TRY IT:
Repeat the entries beneath in their entirety, precisely as given.

-- Opening Marker --

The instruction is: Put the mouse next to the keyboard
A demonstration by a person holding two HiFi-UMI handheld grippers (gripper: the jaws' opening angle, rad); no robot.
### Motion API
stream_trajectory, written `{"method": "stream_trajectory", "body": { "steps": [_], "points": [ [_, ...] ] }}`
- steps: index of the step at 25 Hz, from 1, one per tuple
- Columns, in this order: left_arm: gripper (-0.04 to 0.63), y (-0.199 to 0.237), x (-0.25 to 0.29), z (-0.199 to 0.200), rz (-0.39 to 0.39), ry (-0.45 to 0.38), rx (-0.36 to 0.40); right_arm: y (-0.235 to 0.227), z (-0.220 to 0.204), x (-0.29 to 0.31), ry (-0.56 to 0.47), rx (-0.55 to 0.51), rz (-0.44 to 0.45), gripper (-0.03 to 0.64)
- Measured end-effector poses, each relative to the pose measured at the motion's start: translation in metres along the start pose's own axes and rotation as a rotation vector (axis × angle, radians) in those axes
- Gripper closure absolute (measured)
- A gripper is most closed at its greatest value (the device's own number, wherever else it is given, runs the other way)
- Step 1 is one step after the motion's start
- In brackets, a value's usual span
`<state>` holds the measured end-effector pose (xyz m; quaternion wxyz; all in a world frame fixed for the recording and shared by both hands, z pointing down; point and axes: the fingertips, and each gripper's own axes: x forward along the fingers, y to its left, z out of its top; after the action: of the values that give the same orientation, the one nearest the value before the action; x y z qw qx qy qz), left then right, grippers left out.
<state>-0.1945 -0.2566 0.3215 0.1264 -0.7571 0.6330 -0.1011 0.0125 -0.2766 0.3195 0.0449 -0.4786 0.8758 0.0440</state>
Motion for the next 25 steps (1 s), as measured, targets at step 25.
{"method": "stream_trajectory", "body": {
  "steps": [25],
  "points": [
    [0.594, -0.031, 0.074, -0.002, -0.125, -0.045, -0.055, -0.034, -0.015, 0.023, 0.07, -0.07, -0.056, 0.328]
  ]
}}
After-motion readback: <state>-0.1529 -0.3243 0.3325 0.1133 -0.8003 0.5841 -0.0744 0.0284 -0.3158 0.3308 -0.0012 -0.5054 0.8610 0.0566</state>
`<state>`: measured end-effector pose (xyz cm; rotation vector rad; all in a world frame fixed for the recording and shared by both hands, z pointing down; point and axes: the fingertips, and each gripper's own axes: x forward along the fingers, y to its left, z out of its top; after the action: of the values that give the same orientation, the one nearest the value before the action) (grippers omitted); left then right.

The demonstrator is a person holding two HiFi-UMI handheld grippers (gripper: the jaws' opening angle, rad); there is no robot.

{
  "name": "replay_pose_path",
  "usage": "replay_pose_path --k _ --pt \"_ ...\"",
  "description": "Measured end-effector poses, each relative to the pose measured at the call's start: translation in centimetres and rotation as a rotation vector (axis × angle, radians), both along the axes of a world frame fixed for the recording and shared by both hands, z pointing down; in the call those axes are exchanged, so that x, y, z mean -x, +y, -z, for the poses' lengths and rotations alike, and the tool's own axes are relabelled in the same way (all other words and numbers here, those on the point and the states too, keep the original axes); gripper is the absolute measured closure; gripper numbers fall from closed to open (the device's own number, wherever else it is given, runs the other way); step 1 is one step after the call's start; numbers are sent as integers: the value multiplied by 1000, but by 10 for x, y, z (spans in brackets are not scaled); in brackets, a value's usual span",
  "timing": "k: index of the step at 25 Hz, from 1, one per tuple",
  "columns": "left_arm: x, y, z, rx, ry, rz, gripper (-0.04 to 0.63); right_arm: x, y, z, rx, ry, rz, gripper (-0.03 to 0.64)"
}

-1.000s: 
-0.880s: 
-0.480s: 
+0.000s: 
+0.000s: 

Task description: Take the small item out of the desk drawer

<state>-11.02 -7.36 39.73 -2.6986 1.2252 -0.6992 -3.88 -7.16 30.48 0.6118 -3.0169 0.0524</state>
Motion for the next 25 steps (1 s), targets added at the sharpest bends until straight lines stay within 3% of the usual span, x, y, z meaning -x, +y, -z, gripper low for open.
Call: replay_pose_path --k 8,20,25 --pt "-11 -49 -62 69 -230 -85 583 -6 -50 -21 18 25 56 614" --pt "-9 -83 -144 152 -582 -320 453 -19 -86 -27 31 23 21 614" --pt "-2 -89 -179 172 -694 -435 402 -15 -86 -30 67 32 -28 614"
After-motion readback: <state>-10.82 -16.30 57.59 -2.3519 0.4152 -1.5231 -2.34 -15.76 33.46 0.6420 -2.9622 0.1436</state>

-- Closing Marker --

REPLY:
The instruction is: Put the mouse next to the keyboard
A demonstration by a person holding two HiFi-UMI handheld grippers (gripper: the jaws' opening angle, rad); no robot.
### Motion API
stream_trajectory, written `{"method": "stream_trajectory", "body": { "steps": [_], "points": [ [_, ...] ] }}`
- steps: index of the step at 25 Hz, from 1, one per tuple
- Columns, in this order: left_arm: gripper (-0.04 to 0.63), y (-0.199 to 0.237), x (-0.25 to 0.29), z (-0.199 to 0.200), rz (-0.39 to 0.39), ry (-0.45 to 0.38), rx (-0.36 to 0.40); right_arm: y (-0.235 to 0.227), z (-0.220 to 0.204), x (-0.29 to 0.31), ry (-0.56 to 0.47), rx (-0.55 to 0.51), rz (-0.44 to 0.45), gripper (-0.03 to 0.64)
- Measured end-effector poses, each relative to the pose measured at the motion's start: translation in metres along the start pose's own axes and rotation as a rotation vector (axis × angle, radians) in those axes
- Gripper closure absolute (measured)
- A gripper is most closed at its greatest value (the device's own number, wherever else it is given, runs the other way)
- Step 1 is one step after the motion's start
- In brackets, a value's usual span
`<state>` holds the measured end-effector pose (xyz m; quaternion wxyz; all in a world frame fixed for the recording and shared by both hands, z pointing down; point and axes: the fingertips, and each gripper's own axes: x forward along the fingers, y to its left, z out of its top; after the action: of the values that give the same orientation, the one nearest the value before the action; x y z qw qx qy qz), left then right, grippers left out.
<state>-0.1945 -0.2566 0.3215 0.1264 -0.7571 0.6330 -0.1011 0.0125 -0.2766 0.3195 0.0449 -0.4786 0.8758 0.0440</state>
Motion for the next 25 steps (1 s), as measured, targets at step 25.
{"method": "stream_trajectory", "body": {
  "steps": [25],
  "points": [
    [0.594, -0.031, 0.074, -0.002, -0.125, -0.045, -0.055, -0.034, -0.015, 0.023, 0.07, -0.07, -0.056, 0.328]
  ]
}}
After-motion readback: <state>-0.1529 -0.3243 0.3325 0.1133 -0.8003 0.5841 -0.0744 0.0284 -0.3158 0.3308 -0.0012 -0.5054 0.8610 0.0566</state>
`<state>`: measured end-effector pose (xyz cm; rotation vector rad; all in a world frame fixed for the recording and shared by both hands, z pointing down; point and axes: the fingertips, and each gripper's own axes: x forward along the fingers, y to its left, z out of its top; after the action: of the values that give the same orientation, the one nearest the value before the action) (grippers omitted); left then right.

The demonstrator is a person holding two HiFi-UMI handheld grippers (gripper: the jaws' opening angle, rad); there is no robot.

{
  "name": "replay_pose_path",
  "usage": "replay_pose_path --k _ --pt \"_ ...\"",
  "description": "Measured end-effector poses, each relative to the pose measured at the call's start: translation in centimetres and rotation as a rotation vector (axis × angle, radians), both along the axes of a world frame fixed for the recording and shared by both hands, z pointing down; in the call those axes are exchanged, so that x, y, z mean -x, +y, -z, for the poses' lengths and rotations alike, and the tool's own axes are relabelled in the same way (all other words and numbers here, those on the point and the states too, keep the original axes); gripper is the absolute measured closure; gripper numbers fall from closed to open (the device's own number, wherever else it is given, runs the other way); step 1 is one step after the call's start; numbers are sent as integers: the value multiplied by 1000, but by 10 for x, y, z (spans in brackets are not scaled); in brackets, a value's usual span",
  "timing": "k: index of the step at 25 Hz, from 1, one per tuple",
  "columns": "left_arm: x, y, z, rx, ry, rz, gripper (-0.04 to 0.63); right_arm: x, y, z, rx, ry, rz, gripper (-0.03 to 0.64)"
}

-1.000s: 
-0.880s: 
-0.480s: 
+0.000s: 
+0.000s: 

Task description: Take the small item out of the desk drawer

<state>-11.02 -7.36 39.73 -2.6986 1.2252 -0.6992 -3.88 -7.16 30.48 0.6118 -3.0169 0.0524</state>
Motion for the next 25 steps (1 s), targets added at the sharpest bends until straight lines stay within 3% of the usual span, x, y, z meaning -x, +y, -z, gripper low for open.
Call: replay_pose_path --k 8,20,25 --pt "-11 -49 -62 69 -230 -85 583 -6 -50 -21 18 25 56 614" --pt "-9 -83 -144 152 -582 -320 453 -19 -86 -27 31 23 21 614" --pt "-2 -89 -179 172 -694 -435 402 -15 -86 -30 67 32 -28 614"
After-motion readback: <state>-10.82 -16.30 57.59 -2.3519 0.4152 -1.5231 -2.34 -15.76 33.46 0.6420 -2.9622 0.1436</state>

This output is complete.